*Data to use*:
BEGIN

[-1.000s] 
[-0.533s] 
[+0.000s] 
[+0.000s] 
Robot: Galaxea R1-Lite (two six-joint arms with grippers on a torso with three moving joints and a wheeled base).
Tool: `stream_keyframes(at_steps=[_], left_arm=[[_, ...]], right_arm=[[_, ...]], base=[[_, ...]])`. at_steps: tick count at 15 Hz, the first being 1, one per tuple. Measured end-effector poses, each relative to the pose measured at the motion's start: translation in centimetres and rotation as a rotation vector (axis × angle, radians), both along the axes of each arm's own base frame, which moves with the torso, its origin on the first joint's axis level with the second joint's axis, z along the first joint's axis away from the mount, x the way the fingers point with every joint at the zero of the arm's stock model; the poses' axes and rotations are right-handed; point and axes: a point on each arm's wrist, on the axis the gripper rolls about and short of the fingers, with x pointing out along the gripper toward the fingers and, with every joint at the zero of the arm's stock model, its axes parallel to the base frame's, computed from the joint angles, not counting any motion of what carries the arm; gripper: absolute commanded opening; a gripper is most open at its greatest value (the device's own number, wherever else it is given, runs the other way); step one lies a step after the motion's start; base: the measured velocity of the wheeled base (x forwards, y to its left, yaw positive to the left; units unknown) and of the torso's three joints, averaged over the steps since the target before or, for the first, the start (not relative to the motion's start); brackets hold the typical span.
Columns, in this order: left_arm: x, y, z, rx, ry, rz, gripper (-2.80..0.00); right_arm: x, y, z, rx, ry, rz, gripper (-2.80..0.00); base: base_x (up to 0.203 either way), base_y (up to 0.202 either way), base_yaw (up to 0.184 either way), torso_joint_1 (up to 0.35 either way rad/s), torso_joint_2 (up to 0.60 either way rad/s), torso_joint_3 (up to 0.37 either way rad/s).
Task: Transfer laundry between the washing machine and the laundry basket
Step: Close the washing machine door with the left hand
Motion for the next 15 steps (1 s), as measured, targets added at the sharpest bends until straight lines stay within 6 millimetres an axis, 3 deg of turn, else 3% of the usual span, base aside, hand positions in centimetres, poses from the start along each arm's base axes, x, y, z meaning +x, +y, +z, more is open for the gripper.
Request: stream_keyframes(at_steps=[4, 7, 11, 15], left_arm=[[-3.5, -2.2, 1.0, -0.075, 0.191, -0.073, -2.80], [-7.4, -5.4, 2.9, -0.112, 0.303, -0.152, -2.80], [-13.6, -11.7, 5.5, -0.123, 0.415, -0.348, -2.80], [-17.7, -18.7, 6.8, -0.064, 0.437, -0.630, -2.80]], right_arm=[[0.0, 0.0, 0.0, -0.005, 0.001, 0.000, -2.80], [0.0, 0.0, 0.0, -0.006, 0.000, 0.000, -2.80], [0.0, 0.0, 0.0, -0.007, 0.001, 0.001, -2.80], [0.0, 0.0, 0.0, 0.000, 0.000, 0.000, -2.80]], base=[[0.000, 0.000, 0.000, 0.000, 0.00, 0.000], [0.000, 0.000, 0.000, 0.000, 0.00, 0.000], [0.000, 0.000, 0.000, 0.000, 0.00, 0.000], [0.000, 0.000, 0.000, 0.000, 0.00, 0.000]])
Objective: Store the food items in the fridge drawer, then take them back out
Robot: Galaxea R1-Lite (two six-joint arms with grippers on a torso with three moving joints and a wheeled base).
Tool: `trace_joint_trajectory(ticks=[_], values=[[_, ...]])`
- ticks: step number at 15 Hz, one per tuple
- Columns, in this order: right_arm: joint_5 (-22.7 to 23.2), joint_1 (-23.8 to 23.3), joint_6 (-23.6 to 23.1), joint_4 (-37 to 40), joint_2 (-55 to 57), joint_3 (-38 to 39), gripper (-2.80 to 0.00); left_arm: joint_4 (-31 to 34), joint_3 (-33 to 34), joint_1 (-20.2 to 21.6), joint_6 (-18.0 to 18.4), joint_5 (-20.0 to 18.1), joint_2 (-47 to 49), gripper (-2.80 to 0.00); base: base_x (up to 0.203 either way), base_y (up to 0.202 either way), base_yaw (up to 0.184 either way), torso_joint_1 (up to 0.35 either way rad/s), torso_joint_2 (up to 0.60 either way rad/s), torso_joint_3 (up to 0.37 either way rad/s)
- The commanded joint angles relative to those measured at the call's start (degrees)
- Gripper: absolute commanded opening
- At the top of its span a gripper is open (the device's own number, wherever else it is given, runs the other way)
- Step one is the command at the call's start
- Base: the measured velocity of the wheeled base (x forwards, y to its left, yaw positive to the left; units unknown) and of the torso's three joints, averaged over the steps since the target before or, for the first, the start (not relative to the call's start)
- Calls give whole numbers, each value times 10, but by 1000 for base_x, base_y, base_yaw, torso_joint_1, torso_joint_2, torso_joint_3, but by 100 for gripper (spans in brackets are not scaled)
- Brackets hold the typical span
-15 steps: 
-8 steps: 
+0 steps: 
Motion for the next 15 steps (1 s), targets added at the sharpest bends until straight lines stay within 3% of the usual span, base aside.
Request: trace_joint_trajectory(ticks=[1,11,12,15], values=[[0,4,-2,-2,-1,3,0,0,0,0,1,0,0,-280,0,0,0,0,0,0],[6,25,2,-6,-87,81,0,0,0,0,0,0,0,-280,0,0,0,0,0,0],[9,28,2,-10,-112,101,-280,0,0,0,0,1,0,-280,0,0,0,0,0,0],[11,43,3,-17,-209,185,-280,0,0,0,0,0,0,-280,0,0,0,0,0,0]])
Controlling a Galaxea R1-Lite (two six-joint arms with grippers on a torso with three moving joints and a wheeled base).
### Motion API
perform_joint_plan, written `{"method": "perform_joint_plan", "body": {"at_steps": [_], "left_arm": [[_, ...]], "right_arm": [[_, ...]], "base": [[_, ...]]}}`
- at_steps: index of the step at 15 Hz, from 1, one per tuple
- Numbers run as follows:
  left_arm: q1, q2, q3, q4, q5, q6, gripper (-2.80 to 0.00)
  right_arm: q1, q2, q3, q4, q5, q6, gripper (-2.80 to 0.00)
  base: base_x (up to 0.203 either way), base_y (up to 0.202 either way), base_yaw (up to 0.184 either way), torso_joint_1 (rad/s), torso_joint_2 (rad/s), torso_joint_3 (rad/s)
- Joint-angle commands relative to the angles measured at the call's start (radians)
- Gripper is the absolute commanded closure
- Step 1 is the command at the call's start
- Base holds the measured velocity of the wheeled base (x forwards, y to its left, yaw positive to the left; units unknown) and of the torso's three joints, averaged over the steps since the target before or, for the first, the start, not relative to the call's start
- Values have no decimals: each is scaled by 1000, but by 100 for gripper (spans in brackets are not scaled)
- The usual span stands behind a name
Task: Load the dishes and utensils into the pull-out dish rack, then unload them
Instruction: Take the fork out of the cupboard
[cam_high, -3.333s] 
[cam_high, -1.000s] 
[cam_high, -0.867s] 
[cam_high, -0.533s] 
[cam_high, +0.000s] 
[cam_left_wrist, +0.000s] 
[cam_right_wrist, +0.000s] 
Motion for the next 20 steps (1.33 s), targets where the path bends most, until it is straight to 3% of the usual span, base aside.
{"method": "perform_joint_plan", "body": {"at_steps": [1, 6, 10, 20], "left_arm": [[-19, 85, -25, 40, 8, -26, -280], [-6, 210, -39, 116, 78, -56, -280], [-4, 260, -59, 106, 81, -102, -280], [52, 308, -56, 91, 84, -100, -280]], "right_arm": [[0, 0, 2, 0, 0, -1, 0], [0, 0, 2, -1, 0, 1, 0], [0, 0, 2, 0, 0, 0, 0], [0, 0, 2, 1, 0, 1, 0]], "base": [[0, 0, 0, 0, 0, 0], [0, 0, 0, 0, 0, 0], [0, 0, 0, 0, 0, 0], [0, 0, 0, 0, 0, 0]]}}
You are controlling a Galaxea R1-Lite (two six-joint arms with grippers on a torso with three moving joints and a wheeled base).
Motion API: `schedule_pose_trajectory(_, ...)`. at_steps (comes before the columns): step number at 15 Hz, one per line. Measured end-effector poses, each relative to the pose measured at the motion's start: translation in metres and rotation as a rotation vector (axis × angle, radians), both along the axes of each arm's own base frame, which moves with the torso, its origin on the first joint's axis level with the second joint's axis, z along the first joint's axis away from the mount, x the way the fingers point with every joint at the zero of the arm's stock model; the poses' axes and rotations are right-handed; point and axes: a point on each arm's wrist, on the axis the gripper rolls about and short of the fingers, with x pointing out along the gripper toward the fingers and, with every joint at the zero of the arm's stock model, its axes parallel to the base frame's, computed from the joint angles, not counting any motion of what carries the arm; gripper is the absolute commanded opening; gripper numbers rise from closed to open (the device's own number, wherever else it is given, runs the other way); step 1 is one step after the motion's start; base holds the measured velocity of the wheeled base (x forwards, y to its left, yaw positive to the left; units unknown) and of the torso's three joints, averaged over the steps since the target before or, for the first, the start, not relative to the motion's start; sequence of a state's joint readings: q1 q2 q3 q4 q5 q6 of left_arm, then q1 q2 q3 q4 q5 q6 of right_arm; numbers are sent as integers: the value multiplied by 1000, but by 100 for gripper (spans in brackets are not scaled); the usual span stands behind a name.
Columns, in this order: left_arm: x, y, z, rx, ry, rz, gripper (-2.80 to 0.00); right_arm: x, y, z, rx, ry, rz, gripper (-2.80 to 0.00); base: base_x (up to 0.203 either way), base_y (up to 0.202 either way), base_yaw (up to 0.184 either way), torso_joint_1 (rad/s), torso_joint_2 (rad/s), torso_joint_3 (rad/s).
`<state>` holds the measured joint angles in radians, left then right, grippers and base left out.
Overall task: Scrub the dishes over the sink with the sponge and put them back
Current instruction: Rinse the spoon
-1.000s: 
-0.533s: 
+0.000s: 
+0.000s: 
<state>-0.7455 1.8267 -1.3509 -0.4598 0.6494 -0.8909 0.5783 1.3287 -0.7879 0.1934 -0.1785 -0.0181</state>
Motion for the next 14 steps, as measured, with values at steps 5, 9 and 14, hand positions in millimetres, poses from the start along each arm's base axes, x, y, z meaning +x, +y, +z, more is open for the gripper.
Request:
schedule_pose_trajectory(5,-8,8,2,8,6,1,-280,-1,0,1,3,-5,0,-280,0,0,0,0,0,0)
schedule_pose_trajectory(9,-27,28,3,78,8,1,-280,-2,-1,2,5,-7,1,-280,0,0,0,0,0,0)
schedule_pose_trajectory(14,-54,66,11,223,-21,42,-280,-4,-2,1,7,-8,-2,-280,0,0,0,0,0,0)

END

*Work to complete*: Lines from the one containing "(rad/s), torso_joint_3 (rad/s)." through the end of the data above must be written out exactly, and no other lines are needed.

*Result for this exercise*:
Columns, in this order: left_arm: x, y, z, rx, ry, rz, gripper (-2.80 to 0.00); right_arm: x, y, z, rx, ry, rz, gripper (-2.80 to 0.00); base: base_x (up to 0.203 either way), base_y (up to 0.202 either way), base_yaw (up to 0.184 either way), torso_joint_1 (rad/s), torso_joint_2 (rad/s), torso_joint_3 (rad/s).
`<state>` holds the measured joint angles in radians, left then right, grippers and base left out.
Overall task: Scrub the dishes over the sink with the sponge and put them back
Current instruction: Rinse the spoon
-1.000s: 
-0.533s: 
+0.000s: 
+0.000s: 
<state>-0.7455 1.8267 -1.3509 -0.4598 0.6494 -0.8909 0.5783 1.3287 -0.7879 0.1934 -0.1785 -0.0181</state>
Motion for the next 14 steps, as measured, with values at steps 5, 9 and 14, hand positions in millimetres, poses from the start along each arm's base axes, x, y, z meaning +x, +y, +z, more is open for the gripper.
Request:
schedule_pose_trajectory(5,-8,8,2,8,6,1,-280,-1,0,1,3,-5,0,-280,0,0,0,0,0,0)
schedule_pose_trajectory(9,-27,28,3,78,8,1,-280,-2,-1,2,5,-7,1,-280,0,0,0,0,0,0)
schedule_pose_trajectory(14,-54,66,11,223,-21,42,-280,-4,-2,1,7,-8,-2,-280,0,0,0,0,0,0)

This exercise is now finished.